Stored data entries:
▬▬▬▬▬▬

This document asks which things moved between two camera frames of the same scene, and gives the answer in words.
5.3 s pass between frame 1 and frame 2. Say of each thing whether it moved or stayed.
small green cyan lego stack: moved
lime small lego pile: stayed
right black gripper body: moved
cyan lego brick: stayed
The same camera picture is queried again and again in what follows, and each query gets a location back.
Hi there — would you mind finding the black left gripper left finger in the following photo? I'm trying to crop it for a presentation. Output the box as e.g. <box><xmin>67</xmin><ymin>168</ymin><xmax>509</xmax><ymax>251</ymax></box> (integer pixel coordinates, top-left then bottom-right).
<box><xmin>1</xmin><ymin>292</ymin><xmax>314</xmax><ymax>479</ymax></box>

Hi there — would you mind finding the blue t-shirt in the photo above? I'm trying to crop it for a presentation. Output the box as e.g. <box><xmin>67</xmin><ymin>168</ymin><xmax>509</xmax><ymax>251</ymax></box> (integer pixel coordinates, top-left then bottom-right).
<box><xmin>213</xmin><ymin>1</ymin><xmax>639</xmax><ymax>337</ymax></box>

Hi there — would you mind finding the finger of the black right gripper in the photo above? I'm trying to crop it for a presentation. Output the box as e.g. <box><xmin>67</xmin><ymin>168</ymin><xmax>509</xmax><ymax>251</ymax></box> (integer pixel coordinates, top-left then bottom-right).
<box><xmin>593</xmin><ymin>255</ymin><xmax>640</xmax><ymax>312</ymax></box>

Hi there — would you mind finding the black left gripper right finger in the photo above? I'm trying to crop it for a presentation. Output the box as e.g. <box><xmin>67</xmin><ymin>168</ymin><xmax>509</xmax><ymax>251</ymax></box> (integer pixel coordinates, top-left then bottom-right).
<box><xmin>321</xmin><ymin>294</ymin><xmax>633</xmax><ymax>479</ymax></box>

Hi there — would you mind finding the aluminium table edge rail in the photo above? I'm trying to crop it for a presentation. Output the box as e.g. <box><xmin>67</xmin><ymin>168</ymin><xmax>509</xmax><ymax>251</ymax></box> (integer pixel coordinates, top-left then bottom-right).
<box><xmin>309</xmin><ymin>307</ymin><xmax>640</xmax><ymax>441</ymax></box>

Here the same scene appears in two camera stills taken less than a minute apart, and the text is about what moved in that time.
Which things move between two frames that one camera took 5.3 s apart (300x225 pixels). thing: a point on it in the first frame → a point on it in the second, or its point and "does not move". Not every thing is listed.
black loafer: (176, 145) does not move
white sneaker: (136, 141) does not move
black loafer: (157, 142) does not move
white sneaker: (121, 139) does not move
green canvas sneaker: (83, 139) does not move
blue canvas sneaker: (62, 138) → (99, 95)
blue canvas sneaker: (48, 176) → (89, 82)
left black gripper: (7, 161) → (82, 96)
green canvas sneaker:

▬▬▬▬▬▬

# Problem to work on
Report the number of lines in the entries where the word "cyan" occurs, and add nothing else.

# Task solution
2